Title: Adaptive and Intelligent Sensing: The Rise of Cognitive Radars
Speaker: Prof. Joseph Tabrikian(IEEE Fellow)
Affiliation: Ben-Gurion University of the Negev
Abstract: The field of radar technology is undergoing a revolutionary transformation with the introduction of cognitive radars, which enhance situational awareness capabilities and adaptability in complex environments. This talk will explore the foundational concepts, technological advancements, and future prospects of cognitive radars, positioning them at the forefront of intelligent sensing systems.
Cognitive radars are characterized by their ability to sense, learn, and adapt in real-time, mimicking the cognitive functions of the human brain. Unlike traditional radar systems that operate on predefined algorithms and static parameters, cognitive radars continuously analyze their operational environment, learning from the received data to dynamically optimize the performance. This talk will detail the key components that constitute a cognitive radar system, including the perception-action cycle, adaptive waveform design or antenna selection, and feedback mechanisms.

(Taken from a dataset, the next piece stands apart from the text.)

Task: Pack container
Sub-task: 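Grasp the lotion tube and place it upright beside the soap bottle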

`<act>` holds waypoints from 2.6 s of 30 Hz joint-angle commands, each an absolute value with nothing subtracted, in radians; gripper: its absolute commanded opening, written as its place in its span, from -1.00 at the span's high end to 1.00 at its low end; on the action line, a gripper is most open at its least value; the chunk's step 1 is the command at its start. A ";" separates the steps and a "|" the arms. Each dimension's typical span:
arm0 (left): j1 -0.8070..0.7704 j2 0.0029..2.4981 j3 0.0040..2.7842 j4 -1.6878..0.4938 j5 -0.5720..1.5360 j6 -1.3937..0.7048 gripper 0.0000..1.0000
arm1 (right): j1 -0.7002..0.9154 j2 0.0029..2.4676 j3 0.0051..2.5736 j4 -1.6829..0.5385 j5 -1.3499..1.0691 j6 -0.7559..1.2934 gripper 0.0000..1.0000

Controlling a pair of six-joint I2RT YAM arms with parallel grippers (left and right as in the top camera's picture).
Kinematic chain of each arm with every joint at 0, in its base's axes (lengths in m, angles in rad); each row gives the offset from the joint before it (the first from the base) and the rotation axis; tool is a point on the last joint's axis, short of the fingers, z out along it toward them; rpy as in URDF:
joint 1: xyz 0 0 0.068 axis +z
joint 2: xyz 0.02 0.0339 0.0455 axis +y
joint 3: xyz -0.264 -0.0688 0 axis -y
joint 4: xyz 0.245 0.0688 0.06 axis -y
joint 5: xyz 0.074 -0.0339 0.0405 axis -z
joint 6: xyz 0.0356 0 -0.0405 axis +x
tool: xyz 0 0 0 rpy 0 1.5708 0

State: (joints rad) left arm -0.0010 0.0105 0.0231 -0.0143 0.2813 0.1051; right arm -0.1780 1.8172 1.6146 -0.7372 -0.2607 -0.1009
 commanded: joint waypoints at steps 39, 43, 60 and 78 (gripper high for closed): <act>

Specifically, the talk will explore advanced concepts and innovations in cognitive multiple-input multiple-output (MIMO) radars and cognitive antenna selection. In cognitive MIMO radars, there is a tradeoff between higher angular accuracy and resolution obtained by orthogonal signal transmission, and higher beam gain and signal-to-noise ratio (SNR) obtained by coherent signal transmission. Cognitive MIMO radar adaptively designs the transmit autocorrelation matrix based on past observations. Similarly, in cognitive antenna selection, the radar system intelligently selects the optimal subset of antennas to maximize detection and localization performance.
The discussion will also cover various optimization criteria commonly used for cognitive radars, such as maximizing SNR, accuracy, and resolution. Through case studies, we will illustrate practical implementations of these concepts in defense and autonomous vehicles applications to demonstrate how cognitive MIMO radars and smart antenna selection can significantly improve radar performance in terms of detection capability, spatial accuracy and resolution, and radar coexistence.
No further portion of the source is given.